I found the same problem occurring in several datasets, including lsvt, textocr and hiertext.

Seems like if I use schedule_adadelta_18e.py, the loss will not large jump, but I am not sure if using grad_clip=dict(max_norm=0.5) will affect the model performance or not.

# schedule_adadelta_18e.py
# optimizer
optimizer = dict(type='Adadelta', lr=0.5)
optimizer_config = dict(grad_clip=dict(max_norm=0.5))
# learning policy
lr_config = dict(policy='step', step=[8, 14, 16])
# running settings
runner = dict(type='EpochBasedRunner', max_epochs=18)
checkpoint_config = dict(interval=1)

Any ideas on the root cause of the loss problem and how to solve it? Thanks for the help!

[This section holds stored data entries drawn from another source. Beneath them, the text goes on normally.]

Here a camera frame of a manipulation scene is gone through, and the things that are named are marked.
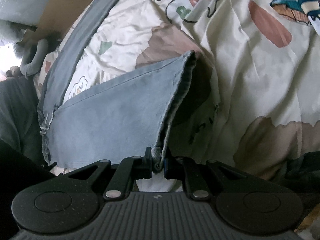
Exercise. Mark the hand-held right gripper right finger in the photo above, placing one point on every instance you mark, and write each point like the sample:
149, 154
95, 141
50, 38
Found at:
167, 170

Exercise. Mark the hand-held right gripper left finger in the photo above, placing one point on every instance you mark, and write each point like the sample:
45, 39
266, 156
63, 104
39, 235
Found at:
149, 165

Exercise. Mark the light blue jeans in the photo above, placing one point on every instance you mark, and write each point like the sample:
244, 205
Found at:
112, 117

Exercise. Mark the white bear-printed bed sheet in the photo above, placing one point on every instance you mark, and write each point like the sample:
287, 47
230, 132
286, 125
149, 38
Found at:
250, 80

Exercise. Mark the dark green pillow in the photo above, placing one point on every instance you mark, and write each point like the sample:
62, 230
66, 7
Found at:
17, 110

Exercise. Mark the grey neck pillow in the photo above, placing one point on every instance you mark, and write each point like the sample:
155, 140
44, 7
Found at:
40, 52

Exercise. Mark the small teddy bear toy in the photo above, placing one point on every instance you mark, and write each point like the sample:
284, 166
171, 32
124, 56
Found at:
12, 71

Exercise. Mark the brown cardboard box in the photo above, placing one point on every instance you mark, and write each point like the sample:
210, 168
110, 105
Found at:
65, 5

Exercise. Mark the grey fuzzy plush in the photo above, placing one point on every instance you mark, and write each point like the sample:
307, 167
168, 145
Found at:
10, 37

xinke-wang commented 2 years ago

Hi, thank you for reporting the issues.

We'll look into this as soon as possible. However, due to other high priority development schedules and the fact that we do not currently have models trained on these datasets available, it may take some time for us to resolve the issue.

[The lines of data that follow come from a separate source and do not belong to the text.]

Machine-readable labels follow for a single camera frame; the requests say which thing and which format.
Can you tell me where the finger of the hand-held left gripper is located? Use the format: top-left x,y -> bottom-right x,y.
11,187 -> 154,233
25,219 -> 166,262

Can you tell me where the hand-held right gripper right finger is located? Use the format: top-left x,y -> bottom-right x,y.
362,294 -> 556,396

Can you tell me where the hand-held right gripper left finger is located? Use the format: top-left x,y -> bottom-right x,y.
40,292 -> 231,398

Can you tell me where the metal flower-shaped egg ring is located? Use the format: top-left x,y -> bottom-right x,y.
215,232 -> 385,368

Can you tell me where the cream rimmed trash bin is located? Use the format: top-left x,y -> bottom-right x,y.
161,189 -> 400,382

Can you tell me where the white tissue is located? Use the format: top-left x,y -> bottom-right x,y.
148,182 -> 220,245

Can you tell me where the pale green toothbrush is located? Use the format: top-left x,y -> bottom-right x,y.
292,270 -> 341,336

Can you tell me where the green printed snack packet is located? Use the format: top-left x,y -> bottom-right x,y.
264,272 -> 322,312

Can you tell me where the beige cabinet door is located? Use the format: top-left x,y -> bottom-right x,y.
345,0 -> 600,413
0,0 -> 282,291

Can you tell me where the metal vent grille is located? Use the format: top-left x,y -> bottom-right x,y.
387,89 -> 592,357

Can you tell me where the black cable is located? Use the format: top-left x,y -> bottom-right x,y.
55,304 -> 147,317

I will let you know once we have any updates. Also, if you find any bugs later, welcome to discuss here or raise a PR to fix it. Thank you for your understanding.

hugotong6425 commented 1 year ago

Update: I tried to train dbnetpp using 1.x branch and it is observed that the loss will always jump a little bit and then rapidly drops to a certain value at the start of the 2nd epoch (I circle the location in dark blue). Most of the time the loss will stop dropping (like the green line, light green line and the light blue line). If I was very lucky, the loss will keep dropping like the pink line and the blue line, but the problem of loss sudden jumping still exists.

image

Also provide the grad_norm graph here.

image

Please let me know if anyone has an idea on explaining / solving this problem.

hugotong6425 commented 1 year ago

Update: Using sgd can make the training converge. I ran 300 epochs on IC15, IC17, MTWI, ReCTS and SROIE and the eval result of the final epoch is listed below in case anyone is interested. But the problem of 2nd epoch still exists, fortunately it does not affect the training in later epochs.

2023/03/21 00:39:24 - mmengine - INFO - Epoch(val) [300][521/521] IC15/icdar/precision: 0.8326 IC15/icdar/recall: 0.7780 IC15/icdar/hmean: 0.8044 IC17/icdar/precision: 0.8679 IC17/icdar/recall: 0.7063 IC17/icdar/hmean: 0.7788 MTWI/icdar/precision: 0.8009 MTWI/icdar/recall: 0.7122 MTWI/icdar/hmean: 0.7539 ReCTS/icdar/precision: 0.7508 ReCTS/icdar/recall: 0.7216 ReCTS/icdar/hmean: 0.7359 SROIE/icdar/precision: 0.8439 SROIE/icdar/recall: 0.8878 SROIE/icdar/hmean: 0.8653

@Harold-lkk please feel free to close the issue. Thanks.